Career : 1952 - 1954
Debut : Round 1, 1952 vs North Melbourne, aged 24 years, 256 days
Carlton Player No. 658
Games : 44
Goals : 67
Last Game : Round 16, 1954 v Essendon, aged 27 years, 7 days
Guernsey No. 32
Height : 168 cm (5 ft. 6 in.)
Weight : 72.5 kg (11 stone, 6 lbs.)
DOB : 7 August, 1927
Club Leading Goalkicker 1953
Tenacious, and dangerous around the goals, Lindsay John ‘Jack’ Spencer roved for the Blues for three seasons in the nineteen-fifties. He was a mature 24 year-old with a wealth of football experience when he was recruited in 1952, having spent the previous five years in the rough and tumble of the VFA with Brunswick. Carlton first approached him after he finished runner-up in the VFA's Best and Fairest award (the Liston Trophy) in 1950, but he insisted on spending one more year at Brunswick.
Spencer had had a somewhat meteoric rise with the Association Magpies, heading their goal-kicking table each season between 1949 (his debut year) and 1951. Remarkably consistent, he had notched up 48, 47 and 48 goals respectively, and represented the Association against the ACT in 1949 before finished runner-up in the Liston Trophy the following year.
Jack made a promising start with the Blues, playing 15 games and kicking 27 goals in his first season, which culminated in a heart-breaking, 1-point defeat by Fitzroy in the first Semi Final. Still, he picked up five Brownlow Medal votes on the way, and established a good rapport with his roving partner Jack Mills.
Sadly, there was to be no repeat finals action for Carlton in 1953, as the team slipped to fifth place on the ladder. Nevertheless, Spencer was consistent and reliable in his 18 matches, and his tally of 32 goals was good enough to win him the club’s top goal-kicker trophy. Jack’s career peaked with that award, because sometime in the early part of the following season, circumstances conspired to send his consistency off the rails.

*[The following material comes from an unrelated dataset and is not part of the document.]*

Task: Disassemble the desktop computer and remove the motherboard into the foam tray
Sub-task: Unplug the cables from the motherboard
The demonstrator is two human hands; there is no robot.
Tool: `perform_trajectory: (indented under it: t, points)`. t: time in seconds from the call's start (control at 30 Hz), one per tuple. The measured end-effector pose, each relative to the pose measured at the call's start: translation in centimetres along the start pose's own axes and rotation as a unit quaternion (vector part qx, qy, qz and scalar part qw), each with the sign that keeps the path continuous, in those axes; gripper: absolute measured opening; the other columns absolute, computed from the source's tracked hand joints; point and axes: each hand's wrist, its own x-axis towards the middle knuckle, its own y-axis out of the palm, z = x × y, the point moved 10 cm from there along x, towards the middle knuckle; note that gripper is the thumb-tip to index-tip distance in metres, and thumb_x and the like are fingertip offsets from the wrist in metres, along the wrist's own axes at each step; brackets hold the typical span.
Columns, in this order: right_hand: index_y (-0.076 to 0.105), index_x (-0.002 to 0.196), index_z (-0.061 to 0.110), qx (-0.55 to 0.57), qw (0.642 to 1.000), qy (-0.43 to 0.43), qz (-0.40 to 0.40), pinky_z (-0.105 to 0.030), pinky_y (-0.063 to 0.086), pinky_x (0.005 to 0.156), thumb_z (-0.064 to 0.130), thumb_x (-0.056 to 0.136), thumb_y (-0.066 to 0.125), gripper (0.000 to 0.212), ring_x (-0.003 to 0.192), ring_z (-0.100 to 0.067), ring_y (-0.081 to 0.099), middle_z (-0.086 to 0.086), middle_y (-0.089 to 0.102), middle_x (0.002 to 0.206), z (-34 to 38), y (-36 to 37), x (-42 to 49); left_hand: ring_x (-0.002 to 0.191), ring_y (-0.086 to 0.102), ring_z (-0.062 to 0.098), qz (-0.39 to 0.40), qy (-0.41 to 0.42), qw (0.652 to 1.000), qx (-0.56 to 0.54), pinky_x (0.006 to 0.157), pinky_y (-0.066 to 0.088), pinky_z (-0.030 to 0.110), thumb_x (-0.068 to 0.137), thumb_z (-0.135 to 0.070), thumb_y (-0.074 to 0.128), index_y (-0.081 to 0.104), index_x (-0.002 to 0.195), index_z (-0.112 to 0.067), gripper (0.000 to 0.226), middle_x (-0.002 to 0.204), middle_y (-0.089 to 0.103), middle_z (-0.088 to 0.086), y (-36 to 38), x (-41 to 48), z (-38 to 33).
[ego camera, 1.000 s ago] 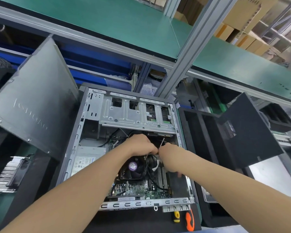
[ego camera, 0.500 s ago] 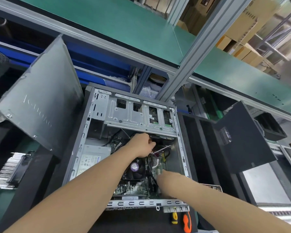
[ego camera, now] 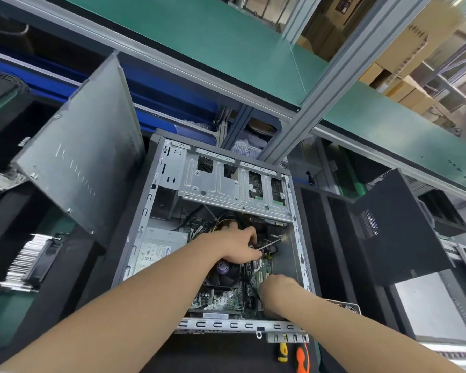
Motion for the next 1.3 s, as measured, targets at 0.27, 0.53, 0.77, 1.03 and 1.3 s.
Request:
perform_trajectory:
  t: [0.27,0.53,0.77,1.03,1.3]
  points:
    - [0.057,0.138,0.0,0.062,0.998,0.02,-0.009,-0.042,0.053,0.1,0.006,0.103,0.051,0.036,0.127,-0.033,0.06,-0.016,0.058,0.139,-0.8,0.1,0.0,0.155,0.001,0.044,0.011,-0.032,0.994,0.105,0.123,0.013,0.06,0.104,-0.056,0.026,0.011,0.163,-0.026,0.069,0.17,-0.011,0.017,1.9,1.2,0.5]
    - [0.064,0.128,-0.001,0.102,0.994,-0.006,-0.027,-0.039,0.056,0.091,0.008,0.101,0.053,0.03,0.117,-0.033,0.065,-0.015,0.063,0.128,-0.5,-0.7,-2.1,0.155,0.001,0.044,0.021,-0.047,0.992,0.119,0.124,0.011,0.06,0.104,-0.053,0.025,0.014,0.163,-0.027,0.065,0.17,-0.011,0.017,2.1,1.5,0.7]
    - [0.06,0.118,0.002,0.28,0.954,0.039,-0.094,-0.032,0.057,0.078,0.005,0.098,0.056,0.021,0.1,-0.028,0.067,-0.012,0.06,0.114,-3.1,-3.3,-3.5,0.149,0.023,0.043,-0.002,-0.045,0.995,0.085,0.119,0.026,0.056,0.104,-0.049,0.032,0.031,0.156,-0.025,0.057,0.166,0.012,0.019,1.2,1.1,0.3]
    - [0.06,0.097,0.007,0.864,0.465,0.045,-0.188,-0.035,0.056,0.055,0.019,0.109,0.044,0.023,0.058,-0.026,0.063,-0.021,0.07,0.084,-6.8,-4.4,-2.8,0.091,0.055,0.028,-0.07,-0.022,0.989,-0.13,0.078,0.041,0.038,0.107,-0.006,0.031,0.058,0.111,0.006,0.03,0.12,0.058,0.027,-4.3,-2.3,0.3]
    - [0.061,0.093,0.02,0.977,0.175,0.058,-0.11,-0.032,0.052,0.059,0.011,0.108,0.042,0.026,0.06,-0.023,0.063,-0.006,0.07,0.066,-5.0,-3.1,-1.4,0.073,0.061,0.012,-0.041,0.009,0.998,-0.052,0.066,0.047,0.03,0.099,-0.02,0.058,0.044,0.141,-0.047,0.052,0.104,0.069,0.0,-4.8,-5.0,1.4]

Under the same coach (Percy Bentley) and the same captain (Ken Hands) who had guided him the previous year, Spencer lost form in 1954. He played only eight of the first twelve games of the season, and sat on the reserve bench in three of them. Three more senior appearances came by August, but Jack just couldn’t seem to string good games together anymore.
He kicked just eight goals in his last eleven matches, then retired after Carlton fell to Essendon by 4 points at Princes Park in round 16, 1954. Jack was joined in his retirement that afternoon by popular defender George Stafford, and champion ruckman Jack ‘Chooka’ Howell.
After departing from Princes Park, Spencer coached Portland in the 1955 season. He passed away on the 3rd April, 1998, aged 70.